**RECORDS FOR THE TASK**
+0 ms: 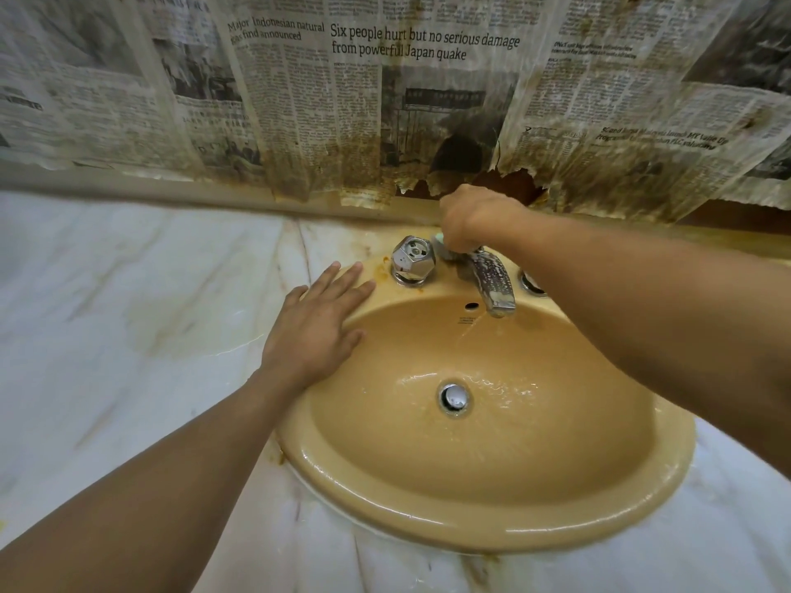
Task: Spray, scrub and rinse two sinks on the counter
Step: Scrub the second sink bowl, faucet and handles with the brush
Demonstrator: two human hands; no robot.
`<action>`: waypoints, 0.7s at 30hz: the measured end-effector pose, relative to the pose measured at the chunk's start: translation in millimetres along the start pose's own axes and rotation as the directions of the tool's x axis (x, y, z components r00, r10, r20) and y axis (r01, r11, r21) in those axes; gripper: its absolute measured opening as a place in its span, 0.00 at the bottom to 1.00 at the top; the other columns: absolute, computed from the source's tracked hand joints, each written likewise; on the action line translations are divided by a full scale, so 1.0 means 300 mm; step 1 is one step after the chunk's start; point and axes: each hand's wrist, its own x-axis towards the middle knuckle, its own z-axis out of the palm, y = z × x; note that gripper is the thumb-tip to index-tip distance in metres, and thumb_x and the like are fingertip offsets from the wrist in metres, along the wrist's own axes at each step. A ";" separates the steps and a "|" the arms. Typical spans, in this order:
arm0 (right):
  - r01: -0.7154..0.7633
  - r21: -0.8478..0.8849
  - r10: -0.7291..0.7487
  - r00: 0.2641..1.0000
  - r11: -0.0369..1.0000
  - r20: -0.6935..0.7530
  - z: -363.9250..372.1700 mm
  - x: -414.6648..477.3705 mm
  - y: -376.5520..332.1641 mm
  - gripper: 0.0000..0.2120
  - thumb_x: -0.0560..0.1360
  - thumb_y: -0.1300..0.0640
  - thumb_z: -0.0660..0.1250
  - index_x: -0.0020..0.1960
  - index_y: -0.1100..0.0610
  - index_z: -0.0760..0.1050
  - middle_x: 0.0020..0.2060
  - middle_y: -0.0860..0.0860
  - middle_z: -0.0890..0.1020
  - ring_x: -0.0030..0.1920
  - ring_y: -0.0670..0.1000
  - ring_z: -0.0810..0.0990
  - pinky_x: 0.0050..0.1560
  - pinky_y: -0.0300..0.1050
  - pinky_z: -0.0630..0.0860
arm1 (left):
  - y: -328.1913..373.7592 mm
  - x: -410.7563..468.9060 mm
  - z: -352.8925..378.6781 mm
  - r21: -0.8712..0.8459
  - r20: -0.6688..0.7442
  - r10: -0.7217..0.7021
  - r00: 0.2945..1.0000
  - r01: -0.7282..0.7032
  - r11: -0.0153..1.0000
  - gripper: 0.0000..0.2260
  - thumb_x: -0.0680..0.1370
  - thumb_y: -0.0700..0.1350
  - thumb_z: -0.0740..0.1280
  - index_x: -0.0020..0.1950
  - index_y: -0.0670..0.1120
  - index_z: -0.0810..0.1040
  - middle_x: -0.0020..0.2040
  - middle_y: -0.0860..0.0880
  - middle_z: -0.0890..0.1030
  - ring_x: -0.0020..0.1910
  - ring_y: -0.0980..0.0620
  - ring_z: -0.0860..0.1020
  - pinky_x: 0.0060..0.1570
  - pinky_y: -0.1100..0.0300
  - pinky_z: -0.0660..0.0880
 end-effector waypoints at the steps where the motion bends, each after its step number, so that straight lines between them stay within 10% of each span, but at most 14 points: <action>1: 0.029 -0.046 -0.027 0.999 0.999 0.030 -0.012 -0.003 0.002 0.14 0.79 0.59 0.66 0.64 0.62 0.76 0.40 0.52 0.72 0.45 0.54 0.76 0.51 0.51 0.80 | 0.000 0.001 -0.001 -0.005 -0.001 -0.001 1.000 0.001 1.000 0.32 0.80 0.57 0.67 0.82 0.61 0.58 0.84 0.61 0.50 0.83 0.56 0.46 0.78 0.44 0.57; 6: 0.111 -0.273 -0.058 0.979 0.956 0.197 -0.069 -0.002 -0.006 0.12 0.80 0.54 0.67 0.53 0.64 0.78 0.39 0.53 0.78 0.38 0.53 0.76 0.39 0.47 0.75 | -0.001 0.002 -0.002 -0.027 -0.008 0.000 1.000 0.000 1.000 0.32 0.80 0.57 0.68 0.81 0.61 0.60 0.84 0.60 0.51 0.83 0.56 0.47 0.77 0.44 0.58; 21: 0.299 -0.568 -0.270 0.953 0.766 0.138 -0.039 0.046 0.006 0.16 0.79 0.58 0.68 0.66 0.58 0.76 0.46 0.51 0.73 0.49 0.54 0.75 0.46 0.48 0.72 | -0.008 0.003 0.008 -0.018 -0.021 0.008 1.000 -0.009 1.000 0.31 0.80 0.57 0.68 0.81 0.60 0.60 0.84 0.60 0.52 0.83 0.55 0.48 0.77 0.44 0.59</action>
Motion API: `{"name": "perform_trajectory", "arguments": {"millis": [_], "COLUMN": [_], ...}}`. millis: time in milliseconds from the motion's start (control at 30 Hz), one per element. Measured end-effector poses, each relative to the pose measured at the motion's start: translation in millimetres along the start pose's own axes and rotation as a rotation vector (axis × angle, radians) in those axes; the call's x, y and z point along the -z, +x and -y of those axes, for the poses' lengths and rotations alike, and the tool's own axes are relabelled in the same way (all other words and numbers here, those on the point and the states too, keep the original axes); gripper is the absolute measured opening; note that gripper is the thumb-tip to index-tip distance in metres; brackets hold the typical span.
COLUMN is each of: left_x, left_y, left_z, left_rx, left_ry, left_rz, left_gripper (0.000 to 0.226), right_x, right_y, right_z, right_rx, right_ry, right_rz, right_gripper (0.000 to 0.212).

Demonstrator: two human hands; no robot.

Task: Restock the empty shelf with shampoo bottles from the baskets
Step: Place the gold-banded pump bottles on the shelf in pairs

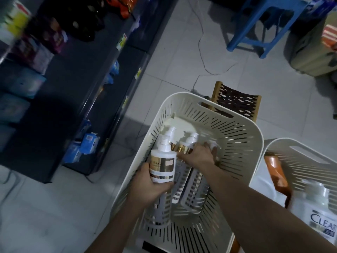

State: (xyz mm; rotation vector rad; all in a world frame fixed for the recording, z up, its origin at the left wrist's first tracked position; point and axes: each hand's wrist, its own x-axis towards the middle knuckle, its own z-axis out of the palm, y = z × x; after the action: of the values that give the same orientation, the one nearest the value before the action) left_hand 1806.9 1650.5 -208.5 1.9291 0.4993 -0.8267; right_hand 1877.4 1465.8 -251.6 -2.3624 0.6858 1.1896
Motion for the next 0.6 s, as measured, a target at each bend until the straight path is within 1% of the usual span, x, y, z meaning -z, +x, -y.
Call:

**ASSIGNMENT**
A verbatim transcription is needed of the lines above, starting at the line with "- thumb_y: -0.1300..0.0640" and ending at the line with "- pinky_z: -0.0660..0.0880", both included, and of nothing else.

**EXERCISE RESULT**
  - thumb_y: -0.1300..0.0640
  - thumb_z: -0.0660..0.1250
  - index_x: -0.0020..0.1960
  - index_y: -0.1100..0.0610
  - index_z: -0.0760..0.1050
  - middle_x: 0.0020..0.2060
  - middle_y: -0.0860..0.0860
  - middle_z: -0.0890..0.1020
  - ring_x: -0.0030..0.1920
  - ring_y: -0.0670..0.1000
  - ring_z: -0.0810..0.0990
  - pinky_x: 0.0050..0.1560
  - pinky_y: -0.0300..0.1050
  - pinky_z: -0.0630..0.0860
arm1 (left):
  - y: -328.1913..373.7592 mm
  - x: -410.7563..468.9060 mm
  - z: -352.8925..378.6781 mm
  - r21: -0.8712..0.8459
  - r20: -0.6688..0.7442
  - r10: -0.7217..0.7021
  - r00: 0.2945..1.0000
  - r01: -0.7282..0.7032
  - r11: -0.0153..1.0000
  - gripper: 0.0000..0.2260
  - thumb_x: -0.0680..0.1370
  - thumb_y: -0.0700..0.1350
  - thumb_z: -0.0740..0.1280
  - index_x: -0.0020..0.1950
  - index_y: -0.0670..0.1120
  - index_z: -0.0810..0.1040
  - middle_x: -0.0020..0.2040
  - middle_y: -0.0860..0.0880
  - middle_z: -0.0890..0.1030
  - ring_x: -0.0020..0.1910
  - ring_y: -0.0980..0.0620
  - ring_z: -0.0860..0.1020
  - pinky_x: 0.0060..0.1570
  - pinky_y: -0.1100..0.0300
  - pinky_z: -0.0660..0.0880

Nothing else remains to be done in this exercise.